● Problem statement: Return every line from the one with "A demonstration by" through the one with "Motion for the", inclusive, exactly as it appears below.

[Start of section]

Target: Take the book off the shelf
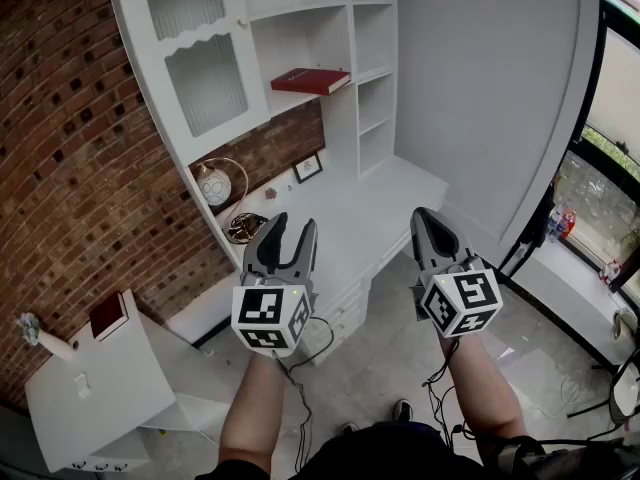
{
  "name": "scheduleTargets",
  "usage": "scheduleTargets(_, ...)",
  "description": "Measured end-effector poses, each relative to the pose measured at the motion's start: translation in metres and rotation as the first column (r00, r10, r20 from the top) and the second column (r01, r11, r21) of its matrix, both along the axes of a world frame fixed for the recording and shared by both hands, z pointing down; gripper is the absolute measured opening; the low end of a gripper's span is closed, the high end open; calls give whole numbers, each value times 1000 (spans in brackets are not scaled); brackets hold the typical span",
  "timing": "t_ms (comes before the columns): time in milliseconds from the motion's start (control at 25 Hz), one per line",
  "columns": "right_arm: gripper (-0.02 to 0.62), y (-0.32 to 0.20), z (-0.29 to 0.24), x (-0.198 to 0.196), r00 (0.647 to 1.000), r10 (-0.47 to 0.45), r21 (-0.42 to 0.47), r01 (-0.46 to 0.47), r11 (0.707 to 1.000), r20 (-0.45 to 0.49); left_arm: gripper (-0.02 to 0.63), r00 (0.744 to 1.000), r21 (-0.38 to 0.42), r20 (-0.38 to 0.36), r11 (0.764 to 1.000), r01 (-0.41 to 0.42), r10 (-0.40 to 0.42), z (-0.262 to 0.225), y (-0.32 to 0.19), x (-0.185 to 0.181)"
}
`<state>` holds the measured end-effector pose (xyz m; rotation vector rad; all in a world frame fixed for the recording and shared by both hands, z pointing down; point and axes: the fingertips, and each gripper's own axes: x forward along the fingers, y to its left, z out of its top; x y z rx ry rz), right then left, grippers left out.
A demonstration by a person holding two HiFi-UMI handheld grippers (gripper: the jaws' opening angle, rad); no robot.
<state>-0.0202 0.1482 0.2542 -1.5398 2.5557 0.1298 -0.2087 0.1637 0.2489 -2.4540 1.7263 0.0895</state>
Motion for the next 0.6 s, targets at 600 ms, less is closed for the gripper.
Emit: scheduleTargets(600, 42, 16, 8, 1, 1000, 24, -11, -24, 1000, 16, 173, 999, 6, -32, 1000, -11, 11, 6, 14, -8)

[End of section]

● Result:
A demonstration by a person holding two HiFi-UMI handheld grippers (gripper: the jaws' opening angle, rad); no robot.
<state>-0.0202 0.1482 0.2542 -1.5398 2.5557 0.1298 -0.2087 0.1637 0.2489 -2.4540 1.7263 0.0895</state>
Motion for the next 0.6 s, targets at 600 ms, less is closed for the gripper.

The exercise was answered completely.